Women eagerly volunteered to take on many traditional male roles – leading to a new view of what women were capable of. The war also caused a split in the British suffragette movement; the mainstream, represented by Emmeline and Christabel Pankhurst's WSPU calling a ceasefire in their campaign for the duration of the war, while more radical suffragettes, represented by Sylvia Pankhurst's Women's Suffrage Federation continued the struggle.

Prominent British-Indian suffragette Sophia Duleep Singh, the third daughter of the exiled Sikh Maharajah Duleep Singh, campaigned for support for the British Indian Army and lascars working in the Merchant Navy. She also joined a 10,000-woman protest march against the prohibition of a volunteer female force. Singh volunteered as a British Red Cross Voluntary Aid Detachment nurse, serving at an auxiliary military hospital in Isleworth from October 1915 to January 1917.

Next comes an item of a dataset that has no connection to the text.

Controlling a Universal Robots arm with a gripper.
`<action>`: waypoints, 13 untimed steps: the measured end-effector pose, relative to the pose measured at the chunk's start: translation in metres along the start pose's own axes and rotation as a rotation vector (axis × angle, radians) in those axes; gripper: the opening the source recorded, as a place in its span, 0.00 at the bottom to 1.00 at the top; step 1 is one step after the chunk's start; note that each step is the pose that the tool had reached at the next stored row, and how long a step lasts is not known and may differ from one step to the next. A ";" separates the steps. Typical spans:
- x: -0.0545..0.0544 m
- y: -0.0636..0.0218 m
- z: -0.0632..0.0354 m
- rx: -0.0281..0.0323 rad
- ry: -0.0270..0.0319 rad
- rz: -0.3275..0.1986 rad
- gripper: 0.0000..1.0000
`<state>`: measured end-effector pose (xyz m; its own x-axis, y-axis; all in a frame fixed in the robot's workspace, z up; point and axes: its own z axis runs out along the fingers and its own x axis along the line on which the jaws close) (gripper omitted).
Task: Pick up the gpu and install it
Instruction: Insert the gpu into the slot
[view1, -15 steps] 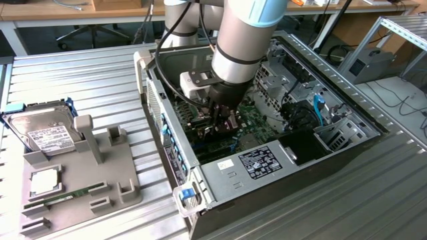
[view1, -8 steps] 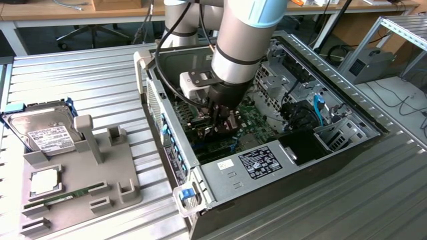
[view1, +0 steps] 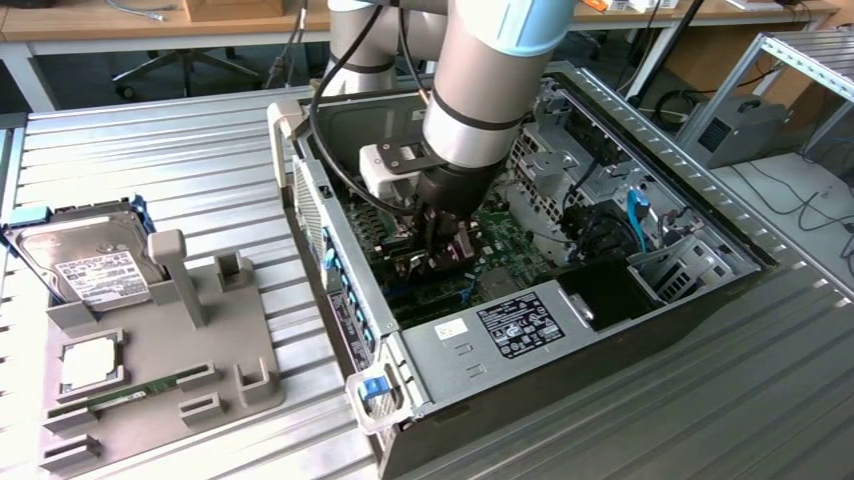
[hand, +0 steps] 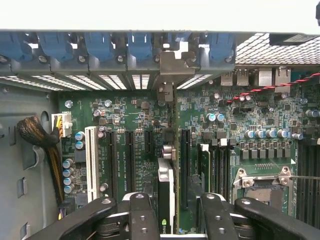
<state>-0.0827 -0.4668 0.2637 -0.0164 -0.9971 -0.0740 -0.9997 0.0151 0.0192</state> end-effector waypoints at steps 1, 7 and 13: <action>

The National Union of Women's Suffrage Societies, which had always employed "constitutional" methods, continued to lobby during the war years and compromises were worked out between the NUWSS and the coalition government. On 6 February, the Representation of the People Act 1918 was passed, enfranchising all men over 21 years of age and women over the age of 30 who met minimum property qualifications, gaining the right to vote for about 8.4 million women. In November 1918, the Parliament (Qualification of Women) Act 1918 was passed, allowing women to be elected into parliament. The Representation of the People Act 1928 extended the voting franchise to all women over the age of 21, granting women the vote on the same terms that men had gained ten years earlier.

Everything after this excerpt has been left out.